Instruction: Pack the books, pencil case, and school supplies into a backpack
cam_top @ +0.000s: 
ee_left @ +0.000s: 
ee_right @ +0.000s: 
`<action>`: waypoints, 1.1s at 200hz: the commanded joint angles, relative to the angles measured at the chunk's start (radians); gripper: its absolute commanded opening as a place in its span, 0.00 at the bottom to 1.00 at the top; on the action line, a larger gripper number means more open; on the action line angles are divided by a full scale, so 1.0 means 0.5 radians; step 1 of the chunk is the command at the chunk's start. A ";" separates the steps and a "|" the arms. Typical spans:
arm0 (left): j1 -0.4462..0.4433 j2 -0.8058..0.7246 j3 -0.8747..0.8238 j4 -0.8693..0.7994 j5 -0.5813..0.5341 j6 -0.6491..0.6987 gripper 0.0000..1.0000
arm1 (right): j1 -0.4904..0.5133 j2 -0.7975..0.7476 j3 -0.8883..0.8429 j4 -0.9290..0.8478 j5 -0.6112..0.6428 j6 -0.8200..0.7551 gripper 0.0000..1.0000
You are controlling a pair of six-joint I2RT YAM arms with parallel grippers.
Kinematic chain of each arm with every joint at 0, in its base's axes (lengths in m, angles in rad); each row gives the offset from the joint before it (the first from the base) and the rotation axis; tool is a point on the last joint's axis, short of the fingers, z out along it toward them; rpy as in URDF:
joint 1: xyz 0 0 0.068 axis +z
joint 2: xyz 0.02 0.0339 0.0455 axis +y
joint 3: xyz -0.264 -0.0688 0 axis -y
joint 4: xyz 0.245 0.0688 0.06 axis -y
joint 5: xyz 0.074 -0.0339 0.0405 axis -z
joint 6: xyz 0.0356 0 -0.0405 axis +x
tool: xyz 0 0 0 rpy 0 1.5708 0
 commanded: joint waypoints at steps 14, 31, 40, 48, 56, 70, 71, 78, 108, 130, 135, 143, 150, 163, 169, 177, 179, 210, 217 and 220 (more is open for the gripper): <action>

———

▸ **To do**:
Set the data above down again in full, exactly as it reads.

▸ **Task result**:
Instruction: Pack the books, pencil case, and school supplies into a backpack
cam_top @ +0.000s: 
ee_left @ +0.000s: 
ee_right @ +0.000s: 
`<action>`: waypoints, 1.1s at 200hz: the commanded joint angles, relative to the angles measured at the chunk's start (radians); gripper: its absolute commanded opening as a place in its span, 0.00 at the bottom to 1.00 at the top; on the action line, a larger gripper number means more open; on the action line angles are divided by a full scale, so 1.0 means 0.5 radians; step 1 of the chunk is the command at the chunk's start. A ";" separates the steps and a "|" the arms. Typical spans:
arm0 (left): j1 -0.4462..0.4433 j2 -0.8058..0.7246 j3 -0.8747..0.8238 j4 -0.8693..0.7994 j5 -0.5813..0.5341 j6 -0.6491..0.6987 gripper 0.0000..1.0000
arm1 (right): j1 -0.4904..0.5133 j2 -0.7975..0.7476 j3 -0.8883..0.8429 j4 -0.9290..0.8478 j5 -0.6112..0.6428 j6 -0.8200..0.7551 gripper 0.0000..1.0000
You are controlling a pair of six-joint I2RT YAM arms with parallel grippers.
Kinematic chain of each arm with every joint at 0, in its base's axes (lengths in m, angles in rad); each row gives the offset from the joint before it (the first from the base) and the rotation axis; tool is a point on the last joint's axis, short of the fingers, z out along it toward them; rpy as in URDF:
joint 1: xyz 0 0 0.068 axis +z
joint 2: xyz 0.02 0.0339 0.0455 axis +y
joint 3: xyz -0.264 -0.0688 0 axis -y
joint 4: xyz 0.245 0.0688 0.06 axis -y
joint 5: xyz 0.074 -0.0339 0.0405 axis -z
joint 6: xyz 0.0356 0 -0.0405 axis +x
tool: xyz 0 0 0 rpy 0 1.5708 0
 commanded: joint waypoints at steps 14, 31, 40, 48, 56, 70, 71, 78, 108, 130, 135, 143, 150, 163, 169, 177, 179, 210, 217 and 220 (more is open for the gripper): <action>

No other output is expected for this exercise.